Globally, tuberculosis (TB) incidence has declined by 8.7% since 2015, with 10.6 million cases in 2022. In contrast, Latin America has seen a 19% increase in TB incidence, highlighting the need to understand and address key TB drivers in the region, including incarceration. In Latin America, the prison population has quadrupled since 1990, and TB risk in prisons is 26 times higher than in the general population. In 2022, 9% of diagnosed TB cases in the region occurred in prisons. The true population attributable fraction (PAF) for incarceration is unknown but likely greater, due to under-diagnosis and to prison-acquired infections that progress and spread outside of prison. To assess the true role of incarceration as a TB driver, we developed and calibrated a compartmental transmission model for six diverse countries across Latin America: Argentina, Brazil, Colombia, El Salvador, Mexico, and Peru. We estimate that in 2019, the PAF for incarceration ranged from 6.4% (95% CrI; 4.0-9.8) in Mexico to 57.6% (51.1-63.2) in El Salvador. This corresponds to a range of absolute incident cases from 926 (623-1960) in Argentina to 31,837 (24,723-41,258) in Brazil. These estimates are commensurate with PAFs for other key TB risk factors like HIV and undernutrition.

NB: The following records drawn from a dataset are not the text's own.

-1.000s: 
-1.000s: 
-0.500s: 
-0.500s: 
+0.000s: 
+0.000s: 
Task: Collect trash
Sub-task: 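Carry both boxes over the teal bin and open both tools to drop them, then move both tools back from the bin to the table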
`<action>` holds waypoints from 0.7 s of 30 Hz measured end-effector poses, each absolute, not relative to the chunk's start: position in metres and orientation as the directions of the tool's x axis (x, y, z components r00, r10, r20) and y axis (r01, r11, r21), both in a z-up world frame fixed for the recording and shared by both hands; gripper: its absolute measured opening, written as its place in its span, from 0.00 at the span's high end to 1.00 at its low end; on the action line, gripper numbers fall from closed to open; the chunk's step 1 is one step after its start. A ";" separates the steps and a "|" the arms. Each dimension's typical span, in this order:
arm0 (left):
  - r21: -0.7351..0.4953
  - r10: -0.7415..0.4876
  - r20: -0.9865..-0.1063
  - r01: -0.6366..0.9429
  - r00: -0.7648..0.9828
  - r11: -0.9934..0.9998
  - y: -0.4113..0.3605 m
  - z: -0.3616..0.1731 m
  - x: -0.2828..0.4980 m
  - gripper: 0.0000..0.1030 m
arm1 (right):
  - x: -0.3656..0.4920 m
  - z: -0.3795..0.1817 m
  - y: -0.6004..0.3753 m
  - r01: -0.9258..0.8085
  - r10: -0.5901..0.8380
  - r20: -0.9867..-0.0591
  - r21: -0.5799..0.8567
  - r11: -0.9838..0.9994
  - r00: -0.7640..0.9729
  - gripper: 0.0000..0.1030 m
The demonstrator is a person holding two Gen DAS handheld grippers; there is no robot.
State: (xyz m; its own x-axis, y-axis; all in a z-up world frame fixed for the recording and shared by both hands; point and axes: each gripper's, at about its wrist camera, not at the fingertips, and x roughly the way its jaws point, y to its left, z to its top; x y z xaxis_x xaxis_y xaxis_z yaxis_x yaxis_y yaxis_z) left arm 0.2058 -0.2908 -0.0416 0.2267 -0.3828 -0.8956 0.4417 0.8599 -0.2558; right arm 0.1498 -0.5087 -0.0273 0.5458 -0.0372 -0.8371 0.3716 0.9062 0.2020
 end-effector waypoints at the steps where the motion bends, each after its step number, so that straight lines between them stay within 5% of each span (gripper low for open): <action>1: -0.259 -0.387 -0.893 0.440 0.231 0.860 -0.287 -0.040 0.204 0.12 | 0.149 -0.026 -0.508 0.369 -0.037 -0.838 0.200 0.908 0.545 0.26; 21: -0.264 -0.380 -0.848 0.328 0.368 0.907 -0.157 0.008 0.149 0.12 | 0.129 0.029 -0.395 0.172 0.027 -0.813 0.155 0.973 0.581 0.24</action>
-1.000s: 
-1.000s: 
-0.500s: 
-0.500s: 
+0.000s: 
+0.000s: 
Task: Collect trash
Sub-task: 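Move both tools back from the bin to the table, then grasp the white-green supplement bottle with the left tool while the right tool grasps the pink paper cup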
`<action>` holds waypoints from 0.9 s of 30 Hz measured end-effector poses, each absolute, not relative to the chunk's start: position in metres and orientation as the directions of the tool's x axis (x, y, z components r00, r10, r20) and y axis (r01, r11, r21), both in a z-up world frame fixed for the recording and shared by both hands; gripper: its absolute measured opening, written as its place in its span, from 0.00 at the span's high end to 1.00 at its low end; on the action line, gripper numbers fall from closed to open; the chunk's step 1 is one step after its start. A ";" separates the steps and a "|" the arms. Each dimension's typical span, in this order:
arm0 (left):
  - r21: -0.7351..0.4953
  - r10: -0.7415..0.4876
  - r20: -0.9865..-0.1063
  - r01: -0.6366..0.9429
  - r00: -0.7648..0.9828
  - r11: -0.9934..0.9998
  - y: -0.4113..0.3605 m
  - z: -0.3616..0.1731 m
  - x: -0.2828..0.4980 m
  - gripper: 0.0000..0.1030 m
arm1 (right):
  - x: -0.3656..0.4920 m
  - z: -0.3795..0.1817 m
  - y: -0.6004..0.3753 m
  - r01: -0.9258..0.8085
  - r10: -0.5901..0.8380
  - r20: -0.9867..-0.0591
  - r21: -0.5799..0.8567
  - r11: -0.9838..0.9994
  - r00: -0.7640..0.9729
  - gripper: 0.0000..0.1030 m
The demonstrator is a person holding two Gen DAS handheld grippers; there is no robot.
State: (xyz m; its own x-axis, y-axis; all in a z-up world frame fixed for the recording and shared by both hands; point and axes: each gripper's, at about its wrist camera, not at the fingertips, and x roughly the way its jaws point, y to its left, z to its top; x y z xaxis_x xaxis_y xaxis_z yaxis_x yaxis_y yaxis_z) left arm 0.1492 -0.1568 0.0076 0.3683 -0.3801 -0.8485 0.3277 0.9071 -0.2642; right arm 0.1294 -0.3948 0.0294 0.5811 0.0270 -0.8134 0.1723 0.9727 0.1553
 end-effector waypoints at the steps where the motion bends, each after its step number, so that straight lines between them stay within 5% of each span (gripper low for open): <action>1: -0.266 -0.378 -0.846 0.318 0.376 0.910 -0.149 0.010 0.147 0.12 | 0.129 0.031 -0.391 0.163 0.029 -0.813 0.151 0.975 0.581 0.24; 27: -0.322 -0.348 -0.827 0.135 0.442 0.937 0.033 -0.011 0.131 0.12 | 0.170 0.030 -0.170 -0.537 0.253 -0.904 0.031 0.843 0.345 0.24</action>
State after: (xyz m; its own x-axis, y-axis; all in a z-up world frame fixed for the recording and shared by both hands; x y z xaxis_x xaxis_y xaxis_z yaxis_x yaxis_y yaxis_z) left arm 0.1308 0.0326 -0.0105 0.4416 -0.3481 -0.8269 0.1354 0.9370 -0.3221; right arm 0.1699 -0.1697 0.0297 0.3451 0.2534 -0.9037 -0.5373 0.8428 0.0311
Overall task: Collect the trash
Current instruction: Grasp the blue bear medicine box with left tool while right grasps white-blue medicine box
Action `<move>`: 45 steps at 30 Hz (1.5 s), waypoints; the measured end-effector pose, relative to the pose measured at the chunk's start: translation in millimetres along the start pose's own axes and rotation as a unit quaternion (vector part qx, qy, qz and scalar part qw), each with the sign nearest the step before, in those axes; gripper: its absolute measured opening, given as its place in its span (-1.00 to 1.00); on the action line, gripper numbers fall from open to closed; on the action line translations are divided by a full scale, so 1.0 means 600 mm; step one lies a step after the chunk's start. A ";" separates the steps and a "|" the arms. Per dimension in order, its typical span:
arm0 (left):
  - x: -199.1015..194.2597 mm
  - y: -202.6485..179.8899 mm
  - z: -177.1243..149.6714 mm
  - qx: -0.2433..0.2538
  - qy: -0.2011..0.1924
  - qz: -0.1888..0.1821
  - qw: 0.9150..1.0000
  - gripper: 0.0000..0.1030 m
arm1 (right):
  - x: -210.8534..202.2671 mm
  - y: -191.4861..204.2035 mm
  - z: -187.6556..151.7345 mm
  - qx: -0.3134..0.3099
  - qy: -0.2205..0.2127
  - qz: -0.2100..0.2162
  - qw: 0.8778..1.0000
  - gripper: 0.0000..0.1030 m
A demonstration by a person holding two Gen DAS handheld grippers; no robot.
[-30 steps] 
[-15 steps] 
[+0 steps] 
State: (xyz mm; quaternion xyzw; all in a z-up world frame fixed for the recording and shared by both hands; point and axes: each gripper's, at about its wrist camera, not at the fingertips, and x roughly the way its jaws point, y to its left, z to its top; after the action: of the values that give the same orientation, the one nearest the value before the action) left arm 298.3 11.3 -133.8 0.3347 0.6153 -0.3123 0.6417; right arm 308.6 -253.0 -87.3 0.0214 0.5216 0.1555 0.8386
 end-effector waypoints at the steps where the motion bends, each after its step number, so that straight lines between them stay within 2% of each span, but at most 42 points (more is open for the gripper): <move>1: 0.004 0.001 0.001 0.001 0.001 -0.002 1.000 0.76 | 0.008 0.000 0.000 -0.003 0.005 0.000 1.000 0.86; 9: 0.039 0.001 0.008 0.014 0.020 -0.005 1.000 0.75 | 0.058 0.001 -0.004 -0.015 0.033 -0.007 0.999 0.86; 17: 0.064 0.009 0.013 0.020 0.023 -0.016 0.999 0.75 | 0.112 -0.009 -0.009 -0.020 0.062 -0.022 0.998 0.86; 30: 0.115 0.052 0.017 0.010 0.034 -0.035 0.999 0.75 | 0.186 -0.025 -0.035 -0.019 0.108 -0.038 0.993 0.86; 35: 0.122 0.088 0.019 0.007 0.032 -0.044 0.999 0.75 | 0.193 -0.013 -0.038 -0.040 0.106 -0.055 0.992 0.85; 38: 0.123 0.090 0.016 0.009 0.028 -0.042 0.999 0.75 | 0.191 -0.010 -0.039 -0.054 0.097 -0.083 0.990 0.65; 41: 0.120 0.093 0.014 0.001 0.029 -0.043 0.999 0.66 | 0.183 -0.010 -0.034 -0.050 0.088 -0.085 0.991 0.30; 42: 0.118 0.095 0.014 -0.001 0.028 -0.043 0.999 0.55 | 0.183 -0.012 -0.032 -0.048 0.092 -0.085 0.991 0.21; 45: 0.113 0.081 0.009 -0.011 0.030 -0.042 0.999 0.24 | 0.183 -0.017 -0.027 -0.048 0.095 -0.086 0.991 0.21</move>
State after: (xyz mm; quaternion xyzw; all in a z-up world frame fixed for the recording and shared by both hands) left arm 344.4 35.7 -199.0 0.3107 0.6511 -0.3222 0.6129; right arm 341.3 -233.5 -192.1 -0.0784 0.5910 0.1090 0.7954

Looking forward, compared to a base-case scenario of stable incarceration rates, we find a substantial impact of decarceration on population TB incidence over a ten-year period (Fig 1). For instance, in Brazil, a 50% decrease in entry rates, 50% increase in release rates, or both by 2034 could reduce population TB incidence by 13.1% (9.0-18.0), 13.2% (7.3-20.4), or 21.0% (13.8-29.1). Our findings reveal the outsized population TB burden attributable to incarceration in Latin America and the potential for decarceral interventions to re-ignite TB progress in the region.

Fig 1. A) Incarceration prevalence under each scenario. B) Percent difference in population TB incidence in 2034 relative to stable scenario.